The first eleven chapters look at the different aspects and branches of forensics; In each case there was some stuff I knew and some other material that was new for me. For example, in ‘the Crime Scene’ I learnt that there usually isn’t just one, but several crime scenes. There’s the scene of the murder, the suspect’s vehicle, the suspect’s house etc.
In ‘Fingerprinting’ I learned that a fingerprint isn’t proof of guilt, it’s a subjective piece of evidence where you’re comparing the print with the print of a suspect and looking for similarities. The context is critical and many injustices have been perpetrated when juries have been convinced that a fingerprint is a guarantee of the suspect’s guilt.
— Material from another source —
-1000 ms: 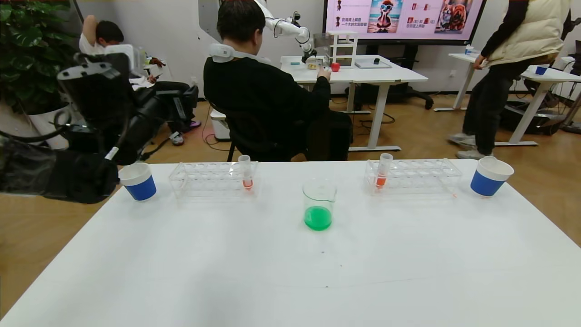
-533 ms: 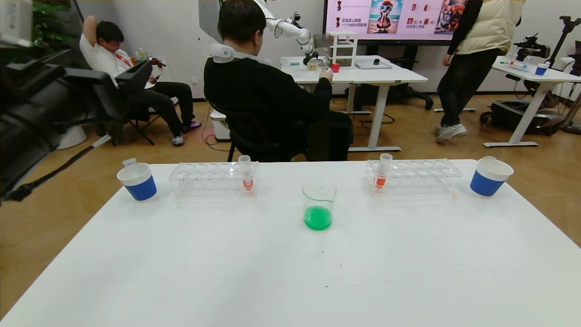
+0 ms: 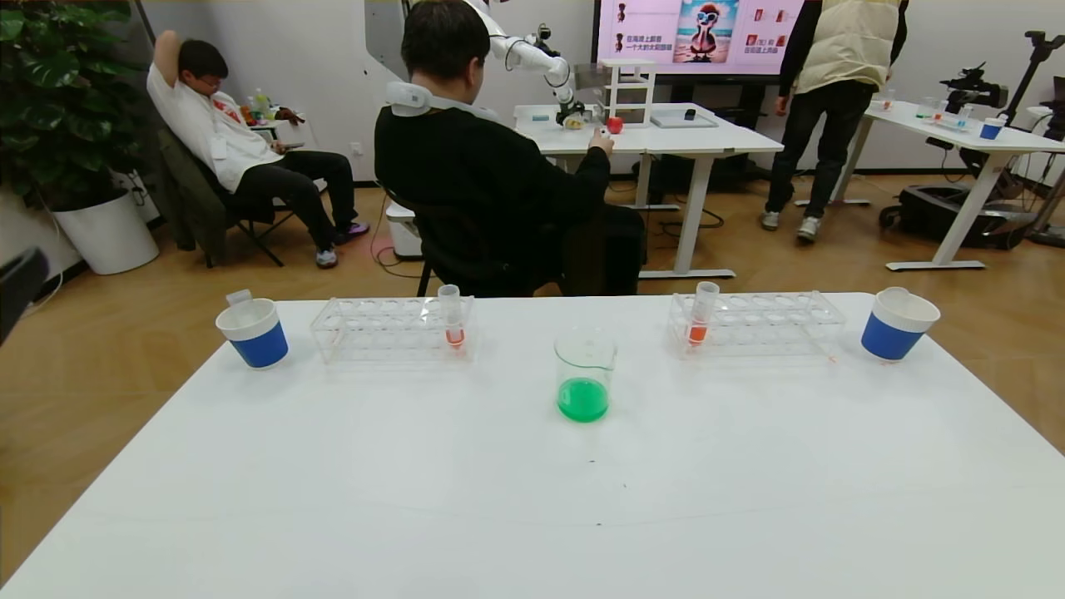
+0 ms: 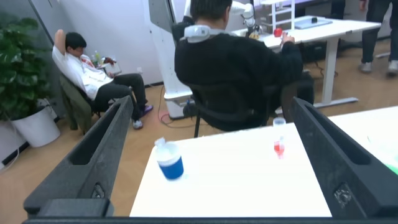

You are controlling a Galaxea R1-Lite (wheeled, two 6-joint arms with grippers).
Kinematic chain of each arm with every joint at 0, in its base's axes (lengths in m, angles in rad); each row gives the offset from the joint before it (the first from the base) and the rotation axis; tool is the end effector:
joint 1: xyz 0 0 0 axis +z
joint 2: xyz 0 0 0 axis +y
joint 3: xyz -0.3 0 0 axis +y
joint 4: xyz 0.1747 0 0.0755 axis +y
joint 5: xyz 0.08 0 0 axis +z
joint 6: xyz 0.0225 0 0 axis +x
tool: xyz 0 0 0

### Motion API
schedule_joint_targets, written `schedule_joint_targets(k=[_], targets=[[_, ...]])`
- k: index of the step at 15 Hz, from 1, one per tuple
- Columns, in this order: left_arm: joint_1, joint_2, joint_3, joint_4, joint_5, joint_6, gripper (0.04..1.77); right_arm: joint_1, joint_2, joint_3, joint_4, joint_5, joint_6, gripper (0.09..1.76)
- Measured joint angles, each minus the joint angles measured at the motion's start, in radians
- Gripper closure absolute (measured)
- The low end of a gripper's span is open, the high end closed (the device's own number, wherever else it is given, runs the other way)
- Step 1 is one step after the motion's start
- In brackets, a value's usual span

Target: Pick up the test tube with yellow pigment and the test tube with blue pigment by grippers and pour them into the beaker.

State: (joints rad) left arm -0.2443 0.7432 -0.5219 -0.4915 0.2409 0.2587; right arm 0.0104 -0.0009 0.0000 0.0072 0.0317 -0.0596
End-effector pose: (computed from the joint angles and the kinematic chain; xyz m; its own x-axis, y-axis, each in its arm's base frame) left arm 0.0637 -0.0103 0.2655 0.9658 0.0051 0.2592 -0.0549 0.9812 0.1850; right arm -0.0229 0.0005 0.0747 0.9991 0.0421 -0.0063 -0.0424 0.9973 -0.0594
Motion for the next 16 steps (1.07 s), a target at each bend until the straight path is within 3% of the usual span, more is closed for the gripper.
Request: schedule_joint_targets(k=[3, 6, 9, 11, 13, 16], targets=[[0.007, -0.202, 0.007, 0.237, 0.016, -0.001, 0.06, 0.0, 0.0, 0.0, 0.0, 0.0, 0.0, 0.11], [0.029, -0.354, 0.032, 0.359, 0.027, -0.006, 0.06, 0.0, 0.0, 0.0, 0.0, 0.0, 0.0, 0.11], [0.058, -0.433, 0.059, 0.38, 0.123, -0.034, 0.06, 0.0, 0.0, 0.0, 0.0, 0.0, 0.0, 0.11], [0.067, -0.451, 0.046, 0.388, 0.134, -0.03, 0.06, 0.0, 0.0, 0.0, 0.0, 0.001, 0.0, 0.11], [0.117, -0.457, 0.021, 0.398, 0.098, -0.024, 0.06, 0.0, 0.0, 0.0, 0.0, 0.001, 0.0, 0.11], [0.193, -0.509, 0.046, 0.402, -0.016, -0.042, 0.06, 0.0, 0.0, 0.0, 0.0, 0.001, 0.0, 0.11]])
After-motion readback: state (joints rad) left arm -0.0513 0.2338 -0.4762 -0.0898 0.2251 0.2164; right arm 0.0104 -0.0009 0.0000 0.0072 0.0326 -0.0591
And in ‘Forensic Psychology’ it was interesting to learn how a science that once had great credibility and kudos (psychological profiling predicts the characteristics of a perpetrator based on the evidence found at the crime scene) had a massive fall from grace after it misled a police force who hounded a suspect because he matched the profile, when the real perpetrator was overlooked despite fairly clear-cut physical evidence (a shoe-print). Psychological profiling is still part of the armoury of the investigating team, but is now used with much more caution.
The final chapter deals with the courtroom, where we are disappointed to see how all the painstaking work of dedicated scientists is subjected to the adversarial legal system, where two sides, the defence and the prosecution, are hell-bent on either clearing or convicting their client and aren’t interested in establishing the truth, only in winning the case. They will often go to great lengths to discredit and humiliate expert witnesses in pursuit of this goal.
It’s a good book – a proper ‘page-turner’. One of those where you really want to carry on listening but you have to stop to get on with some aspect of daily life.